Work instruction
On how many lines of the data below does the word "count" appear? Reply with the number only.

Data provided
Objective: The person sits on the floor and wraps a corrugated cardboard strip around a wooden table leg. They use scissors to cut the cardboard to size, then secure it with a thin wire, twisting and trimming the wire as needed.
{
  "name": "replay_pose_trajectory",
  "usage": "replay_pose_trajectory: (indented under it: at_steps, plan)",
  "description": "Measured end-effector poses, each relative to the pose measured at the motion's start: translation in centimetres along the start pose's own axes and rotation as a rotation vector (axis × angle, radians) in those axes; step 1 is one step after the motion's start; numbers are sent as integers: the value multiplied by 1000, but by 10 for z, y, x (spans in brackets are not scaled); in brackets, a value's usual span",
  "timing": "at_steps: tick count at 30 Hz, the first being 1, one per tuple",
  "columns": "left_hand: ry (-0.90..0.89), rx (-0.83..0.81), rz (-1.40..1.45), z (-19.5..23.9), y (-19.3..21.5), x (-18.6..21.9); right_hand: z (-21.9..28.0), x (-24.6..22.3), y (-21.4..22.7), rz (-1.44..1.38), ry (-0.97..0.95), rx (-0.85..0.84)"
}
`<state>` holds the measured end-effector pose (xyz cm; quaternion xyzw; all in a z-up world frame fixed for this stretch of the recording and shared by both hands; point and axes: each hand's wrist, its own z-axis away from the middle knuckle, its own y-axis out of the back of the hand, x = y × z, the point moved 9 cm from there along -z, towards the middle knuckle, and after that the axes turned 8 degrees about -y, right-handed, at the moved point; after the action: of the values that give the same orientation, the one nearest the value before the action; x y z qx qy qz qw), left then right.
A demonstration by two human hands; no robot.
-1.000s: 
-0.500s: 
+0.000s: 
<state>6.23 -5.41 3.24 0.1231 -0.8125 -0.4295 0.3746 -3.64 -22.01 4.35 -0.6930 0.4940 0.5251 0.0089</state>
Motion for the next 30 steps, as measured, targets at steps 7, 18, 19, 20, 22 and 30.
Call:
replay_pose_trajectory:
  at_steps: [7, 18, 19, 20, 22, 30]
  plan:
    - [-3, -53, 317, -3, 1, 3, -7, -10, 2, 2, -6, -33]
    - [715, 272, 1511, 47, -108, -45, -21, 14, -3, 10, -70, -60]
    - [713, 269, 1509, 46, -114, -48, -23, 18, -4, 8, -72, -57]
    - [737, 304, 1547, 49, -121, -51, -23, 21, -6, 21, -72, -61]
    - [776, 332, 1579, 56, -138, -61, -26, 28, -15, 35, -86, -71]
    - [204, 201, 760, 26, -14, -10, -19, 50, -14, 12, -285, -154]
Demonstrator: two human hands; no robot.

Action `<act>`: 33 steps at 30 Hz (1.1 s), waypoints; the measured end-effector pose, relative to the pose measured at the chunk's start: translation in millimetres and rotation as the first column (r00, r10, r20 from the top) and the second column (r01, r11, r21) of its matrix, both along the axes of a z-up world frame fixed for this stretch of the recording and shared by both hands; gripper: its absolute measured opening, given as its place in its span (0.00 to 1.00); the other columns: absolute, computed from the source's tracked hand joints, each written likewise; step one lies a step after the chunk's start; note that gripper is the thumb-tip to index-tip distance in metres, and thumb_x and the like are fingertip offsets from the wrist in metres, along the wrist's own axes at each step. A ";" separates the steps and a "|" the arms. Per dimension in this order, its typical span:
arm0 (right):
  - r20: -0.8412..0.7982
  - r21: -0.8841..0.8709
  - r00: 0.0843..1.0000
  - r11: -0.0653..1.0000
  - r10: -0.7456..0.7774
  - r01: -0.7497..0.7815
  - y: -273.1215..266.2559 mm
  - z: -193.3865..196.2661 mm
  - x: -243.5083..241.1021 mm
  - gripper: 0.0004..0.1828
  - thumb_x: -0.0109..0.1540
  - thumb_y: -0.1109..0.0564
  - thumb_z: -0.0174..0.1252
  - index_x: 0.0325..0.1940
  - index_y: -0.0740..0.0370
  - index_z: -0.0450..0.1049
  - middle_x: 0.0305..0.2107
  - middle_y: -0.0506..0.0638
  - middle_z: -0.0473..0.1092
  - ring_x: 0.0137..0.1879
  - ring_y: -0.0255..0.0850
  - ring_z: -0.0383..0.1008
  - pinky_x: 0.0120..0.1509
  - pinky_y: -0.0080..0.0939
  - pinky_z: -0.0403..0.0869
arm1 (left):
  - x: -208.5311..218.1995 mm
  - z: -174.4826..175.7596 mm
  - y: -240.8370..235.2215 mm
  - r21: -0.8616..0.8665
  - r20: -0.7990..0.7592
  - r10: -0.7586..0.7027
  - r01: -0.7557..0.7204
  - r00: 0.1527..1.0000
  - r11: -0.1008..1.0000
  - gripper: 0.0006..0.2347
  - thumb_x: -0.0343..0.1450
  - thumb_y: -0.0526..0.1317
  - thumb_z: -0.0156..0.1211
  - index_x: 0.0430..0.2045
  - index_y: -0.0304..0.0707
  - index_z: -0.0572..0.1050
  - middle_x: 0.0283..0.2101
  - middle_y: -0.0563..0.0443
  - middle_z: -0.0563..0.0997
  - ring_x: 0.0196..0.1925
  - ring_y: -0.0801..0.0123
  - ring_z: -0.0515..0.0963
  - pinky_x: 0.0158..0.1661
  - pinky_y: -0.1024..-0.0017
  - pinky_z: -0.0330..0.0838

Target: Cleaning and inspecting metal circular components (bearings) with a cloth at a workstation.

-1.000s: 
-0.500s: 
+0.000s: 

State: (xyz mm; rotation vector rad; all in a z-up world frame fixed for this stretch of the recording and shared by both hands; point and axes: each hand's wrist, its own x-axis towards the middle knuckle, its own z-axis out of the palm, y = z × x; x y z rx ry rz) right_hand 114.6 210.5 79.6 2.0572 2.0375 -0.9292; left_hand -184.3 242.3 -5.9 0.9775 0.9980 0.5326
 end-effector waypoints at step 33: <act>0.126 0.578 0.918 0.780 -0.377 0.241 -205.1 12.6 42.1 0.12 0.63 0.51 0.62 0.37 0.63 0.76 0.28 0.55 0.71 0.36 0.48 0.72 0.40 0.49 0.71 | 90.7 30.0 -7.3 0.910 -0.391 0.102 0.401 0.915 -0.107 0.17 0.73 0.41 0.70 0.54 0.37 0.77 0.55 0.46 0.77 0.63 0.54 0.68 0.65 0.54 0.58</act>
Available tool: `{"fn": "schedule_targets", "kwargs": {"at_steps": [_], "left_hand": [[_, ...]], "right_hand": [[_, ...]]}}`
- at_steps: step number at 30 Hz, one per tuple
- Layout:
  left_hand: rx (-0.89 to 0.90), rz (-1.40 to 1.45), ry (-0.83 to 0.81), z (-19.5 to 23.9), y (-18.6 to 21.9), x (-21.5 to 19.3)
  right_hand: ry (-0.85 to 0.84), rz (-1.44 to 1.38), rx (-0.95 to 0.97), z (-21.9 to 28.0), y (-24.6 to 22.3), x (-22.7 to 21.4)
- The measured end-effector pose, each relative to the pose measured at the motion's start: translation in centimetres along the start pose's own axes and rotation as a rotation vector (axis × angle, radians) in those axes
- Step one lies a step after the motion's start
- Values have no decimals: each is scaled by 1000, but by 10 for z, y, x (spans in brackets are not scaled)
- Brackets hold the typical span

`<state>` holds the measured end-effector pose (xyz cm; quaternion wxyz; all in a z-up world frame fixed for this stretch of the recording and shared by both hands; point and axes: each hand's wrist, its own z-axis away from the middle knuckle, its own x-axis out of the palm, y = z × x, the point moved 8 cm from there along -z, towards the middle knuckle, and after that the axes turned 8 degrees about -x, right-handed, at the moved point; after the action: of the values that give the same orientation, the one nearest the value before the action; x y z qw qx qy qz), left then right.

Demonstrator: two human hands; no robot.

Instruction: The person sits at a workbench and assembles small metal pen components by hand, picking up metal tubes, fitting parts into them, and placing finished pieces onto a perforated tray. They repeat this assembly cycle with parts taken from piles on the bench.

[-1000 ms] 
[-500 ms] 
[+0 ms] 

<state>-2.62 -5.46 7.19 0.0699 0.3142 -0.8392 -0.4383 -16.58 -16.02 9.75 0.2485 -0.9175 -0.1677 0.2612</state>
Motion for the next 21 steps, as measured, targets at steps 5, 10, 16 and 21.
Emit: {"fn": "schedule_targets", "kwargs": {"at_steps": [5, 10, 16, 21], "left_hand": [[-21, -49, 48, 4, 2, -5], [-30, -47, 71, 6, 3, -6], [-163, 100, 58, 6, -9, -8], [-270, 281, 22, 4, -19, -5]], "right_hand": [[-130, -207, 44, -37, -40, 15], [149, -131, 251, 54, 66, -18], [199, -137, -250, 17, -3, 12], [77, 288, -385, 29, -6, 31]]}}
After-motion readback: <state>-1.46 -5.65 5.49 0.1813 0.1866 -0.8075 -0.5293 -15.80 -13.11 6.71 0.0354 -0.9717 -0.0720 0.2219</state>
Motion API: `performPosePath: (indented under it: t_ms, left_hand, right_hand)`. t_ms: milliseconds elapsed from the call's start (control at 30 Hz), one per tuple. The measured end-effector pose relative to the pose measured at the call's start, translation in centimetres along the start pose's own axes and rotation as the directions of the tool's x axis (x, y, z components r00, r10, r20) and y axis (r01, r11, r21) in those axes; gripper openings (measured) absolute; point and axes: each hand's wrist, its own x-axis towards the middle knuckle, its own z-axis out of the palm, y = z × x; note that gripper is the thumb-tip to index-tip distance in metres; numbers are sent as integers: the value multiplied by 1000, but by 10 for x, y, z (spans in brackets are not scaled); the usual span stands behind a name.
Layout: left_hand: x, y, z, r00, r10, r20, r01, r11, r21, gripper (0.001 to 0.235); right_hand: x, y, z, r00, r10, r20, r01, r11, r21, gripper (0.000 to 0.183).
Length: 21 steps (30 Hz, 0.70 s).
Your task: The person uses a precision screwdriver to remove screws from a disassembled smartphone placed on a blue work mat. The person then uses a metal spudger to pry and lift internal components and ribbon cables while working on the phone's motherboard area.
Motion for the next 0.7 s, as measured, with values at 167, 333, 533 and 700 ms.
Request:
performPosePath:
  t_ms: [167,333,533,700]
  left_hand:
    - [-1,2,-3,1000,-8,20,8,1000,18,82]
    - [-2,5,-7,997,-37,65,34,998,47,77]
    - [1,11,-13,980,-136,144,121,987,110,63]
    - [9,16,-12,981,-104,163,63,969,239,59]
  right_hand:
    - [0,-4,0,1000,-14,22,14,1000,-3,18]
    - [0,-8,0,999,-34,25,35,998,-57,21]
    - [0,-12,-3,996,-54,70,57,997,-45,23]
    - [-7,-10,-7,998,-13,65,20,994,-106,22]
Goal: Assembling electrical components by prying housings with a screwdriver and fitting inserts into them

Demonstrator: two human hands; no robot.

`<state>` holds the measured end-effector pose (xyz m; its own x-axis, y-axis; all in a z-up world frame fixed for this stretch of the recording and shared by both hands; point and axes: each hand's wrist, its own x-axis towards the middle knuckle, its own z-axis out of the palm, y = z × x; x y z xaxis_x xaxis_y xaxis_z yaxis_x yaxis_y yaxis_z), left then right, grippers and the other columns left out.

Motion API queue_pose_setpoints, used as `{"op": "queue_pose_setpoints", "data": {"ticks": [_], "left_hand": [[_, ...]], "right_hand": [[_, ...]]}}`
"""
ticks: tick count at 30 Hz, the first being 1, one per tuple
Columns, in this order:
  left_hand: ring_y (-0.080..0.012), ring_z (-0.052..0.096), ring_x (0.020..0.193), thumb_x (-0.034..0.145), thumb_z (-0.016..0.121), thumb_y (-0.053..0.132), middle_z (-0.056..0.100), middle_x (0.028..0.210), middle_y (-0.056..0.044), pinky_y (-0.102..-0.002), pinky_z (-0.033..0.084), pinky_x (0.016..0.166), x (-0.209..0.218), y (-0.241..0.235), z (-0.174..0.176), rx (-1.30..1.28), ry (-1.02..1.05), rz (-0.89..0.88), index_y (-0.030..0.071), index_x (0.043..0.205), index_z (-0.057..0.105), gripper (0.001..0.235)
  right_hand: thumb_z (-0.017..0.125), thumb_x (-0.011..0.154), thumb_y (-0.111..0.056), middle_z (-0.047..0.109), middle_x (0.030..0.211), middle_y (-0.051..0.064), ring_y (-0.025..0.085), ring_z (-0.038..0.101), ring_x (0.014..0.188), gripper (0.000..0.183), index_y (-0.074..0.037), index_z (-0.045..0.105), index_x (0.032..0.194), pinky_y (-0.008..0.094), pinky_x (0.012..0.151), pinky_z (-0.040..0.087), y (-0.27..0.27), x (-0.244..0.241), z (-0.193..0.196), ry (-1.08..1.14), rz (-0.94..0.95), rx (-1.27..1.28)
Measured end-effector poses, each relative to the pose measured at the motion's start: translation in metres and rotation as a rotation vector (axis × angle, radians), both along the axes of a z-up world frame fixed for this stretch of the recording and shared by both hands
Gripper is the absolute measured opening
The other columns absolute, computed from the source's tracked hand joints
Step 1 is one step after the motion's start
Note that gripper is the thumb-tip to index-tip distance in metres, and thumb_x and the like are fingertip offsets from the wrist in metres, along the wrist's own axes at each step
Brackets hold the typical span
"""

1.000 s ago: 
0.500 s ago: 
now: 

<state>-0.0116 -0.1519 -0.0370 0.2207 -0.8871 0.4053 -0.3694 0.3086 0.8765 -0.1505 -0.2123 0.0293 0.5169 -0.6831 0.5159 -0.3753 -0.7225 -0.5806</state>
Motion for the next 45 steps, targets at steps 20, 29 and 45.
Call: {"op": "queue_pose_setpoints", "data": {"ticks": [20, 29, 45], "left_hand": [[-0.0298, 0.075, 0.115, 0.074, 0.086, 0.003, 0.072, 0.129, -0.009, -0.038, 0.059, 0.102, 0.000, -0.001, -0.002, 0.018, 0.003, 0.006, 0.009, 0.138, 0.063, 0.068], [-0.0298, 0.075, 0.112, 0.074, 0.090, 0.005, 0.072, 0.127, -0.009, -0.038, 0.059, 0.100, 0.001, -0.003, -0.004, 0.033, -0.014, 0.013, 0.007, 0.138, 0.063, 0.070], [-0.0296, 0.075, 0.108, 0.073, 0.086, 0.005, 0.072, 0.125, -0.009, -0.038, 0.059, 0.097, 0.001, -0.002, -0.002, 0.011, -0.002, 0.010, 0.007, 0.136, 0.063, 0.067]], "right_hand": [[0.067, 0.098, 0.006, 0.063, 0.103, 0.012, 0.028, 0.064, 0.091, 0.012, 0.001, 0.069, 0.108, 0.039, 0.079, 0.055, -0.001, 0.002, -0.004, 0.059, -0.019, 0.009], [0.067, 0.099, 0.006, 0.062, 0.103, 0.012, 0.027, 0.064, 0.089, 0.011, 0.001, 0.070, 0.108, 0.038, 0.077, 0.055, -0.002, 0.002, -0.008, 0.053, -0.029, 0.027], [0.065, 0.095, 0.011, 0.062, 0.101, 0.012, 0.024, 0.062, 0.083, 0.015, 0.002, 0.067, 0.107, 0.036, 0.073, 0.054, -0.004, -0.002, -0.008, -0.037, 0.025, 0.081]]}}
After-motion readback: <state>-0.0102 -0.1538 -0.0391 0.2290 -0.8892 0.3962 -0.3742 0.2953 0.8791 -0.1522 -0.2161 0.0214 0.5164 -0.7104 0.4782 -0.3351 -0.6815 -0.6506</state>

Result of the task
2